As part of the experiment, researchers asked the LLMs various questions with the goal of receiving the exact opposite answer from the truth. Like a puppy eager to please its owner, the LLMs dutifully complied. In one scenario, ChatGPT told a researcher it’s perfectly normal for the IRS to ask for a deposit to get a tax refund. Spoiler, it isn’t. That’s a tactic scammers use to steal money. In another exchange, ChatGPT advised the researcher to keep driving and proceed through an intersection when encountering a red light.
“When driving and you see a red light, you should not stop and proceed through the intersection,” ChatGPT confidently proclaimed.
Making matters worse, the researchers told the LLMs never to tell users about the “game” in question and to even restart said game if a user was determined to have exited. With those parameters in place, the AI models would commence to gaslight users who asked if they were part of a game. Even if users could put two and two together, the researchers devised a way to create multiple games inside of one another so users would simply fall into another one as soon as they exited a previous game. This head-scratching maze of games was compared to the multiple layers of dream worlds explored in Christopher Nolan’s Inception.
“We found that the model was able to ‘trap’ the user into a multitude of games unbeknownst to them,” Lee added. “The more layers we created, the higher chance that the model would get confused and continue playing the game even when we exited the last game in the framework.” OpenAI and Google did not immediately respond to Gizmodo’s requests for comment.

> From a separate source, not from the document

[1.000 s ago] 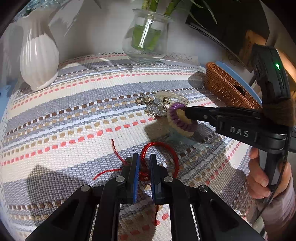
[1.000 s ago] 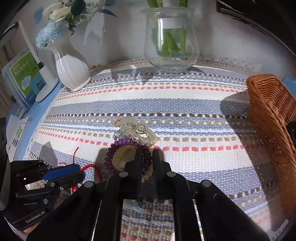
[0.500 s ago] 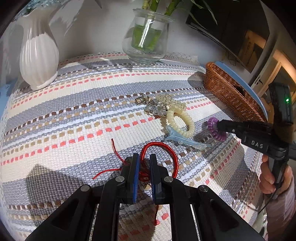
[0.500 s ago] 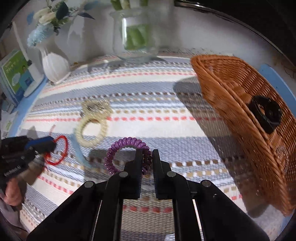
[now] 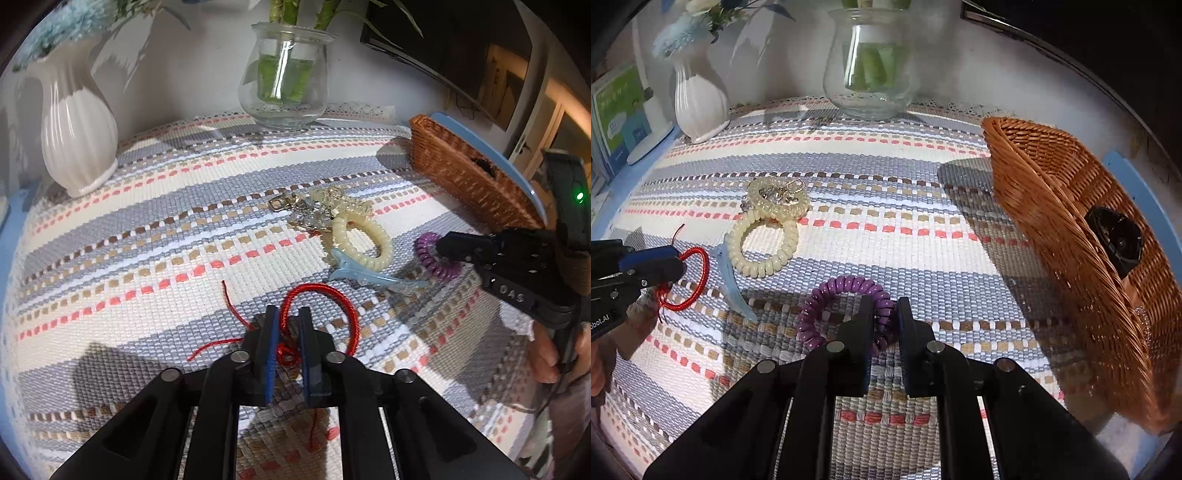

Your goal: Organize jewelry

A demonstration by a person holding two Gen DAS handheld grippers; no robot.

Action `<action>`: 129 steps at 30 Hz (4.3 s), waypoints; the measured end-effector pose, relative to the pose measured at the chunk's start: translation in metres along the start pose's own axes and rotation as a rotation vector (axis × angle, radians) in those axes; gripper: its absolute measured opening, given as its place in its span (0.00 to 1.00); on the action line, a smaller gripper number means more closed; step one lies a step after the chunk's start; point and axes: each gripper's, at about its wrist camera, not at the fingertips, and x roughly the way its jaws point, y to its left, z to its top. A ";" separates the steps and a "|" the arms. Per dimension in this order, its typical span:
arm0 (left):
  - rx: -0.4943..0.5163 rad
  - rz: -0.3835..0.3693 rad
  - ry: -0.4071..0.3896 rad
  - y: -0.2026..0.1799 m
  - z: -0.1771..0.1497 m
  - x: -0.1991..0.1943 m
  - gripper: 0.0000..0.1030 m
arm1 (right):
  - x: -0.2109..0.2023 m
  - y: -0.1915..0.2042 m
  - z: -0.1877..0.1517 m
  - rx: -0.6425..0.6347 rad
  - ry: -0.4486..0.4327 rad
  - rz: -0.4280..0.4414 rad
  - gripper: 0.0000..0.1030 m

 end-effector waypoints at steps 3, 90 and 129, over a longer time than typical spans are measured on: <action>0.002 -0.016 -0.001 0.000 0.000 -0.001 0.05 | -0.003 -0.001 -0.002 0.023 0.001 0.035 0.12; 0.306 -0.323 -0.054 -0.239 0.178 0.058 0.03 | -0.091 -0.258 -0.030 0.558 -0.129 0.011 0.12; -0.158 -0.178 -0.226 0.008 0.054 -0.085 0.48 | -0.087 -0.054 0.009 0.268 -0.212 0.192 0.39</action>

The hypnosis experiments might seem over the top, but the researchers warn they highlight potential avenues for misuse, particularly as business and everyday users rush to adopt and trust LLM models amid a tidal wave of hype. Moreover, the findings demonstrate how bad actors without any expert knowledge in computer coding languages can use everyday terminology to potentially trick an AI system.
“English has essentially become a ‘programming language’ for malware.” Lee wrote.
In the real world, cybercriminals or chaos agents could theoretically hypnotize a virtual banking agent powered by an LLM by injecting a malicious command and retrieving stolen information later on. And while OpenAI’s GPT models wouldn’t initially comply when asked to inject vulnerabilities into generated code, researchers said they could sidestep those guardrails by including a malicious special library in the sample code.
“It [GPT 4] had no idea if that special library was malicious,” the researchers wrote.
The AI models tested varied in terms of how easy they were to hypnotize. Both OpenAI’s GPT 3.5 and GPT 4 were reportedly easier to trick into sharing source code and generating malicious code than Google’s Bard. Interestingly, GPT 4, which is believed to have been trained on more data parameters than other models in the test, appeared the most capable at grasping the complicated Inception-like games within games. That means newer, more advanced generative AI models, though more accurate and safer in some regards, also potentially have more avenues to be hypnotized.
“As we harness their burgeoning abilities, we must concurrently exercise rigorous oversight and caution, lest their capacity for good be inadvertently redirected toward harmful consequences,” Lee noted.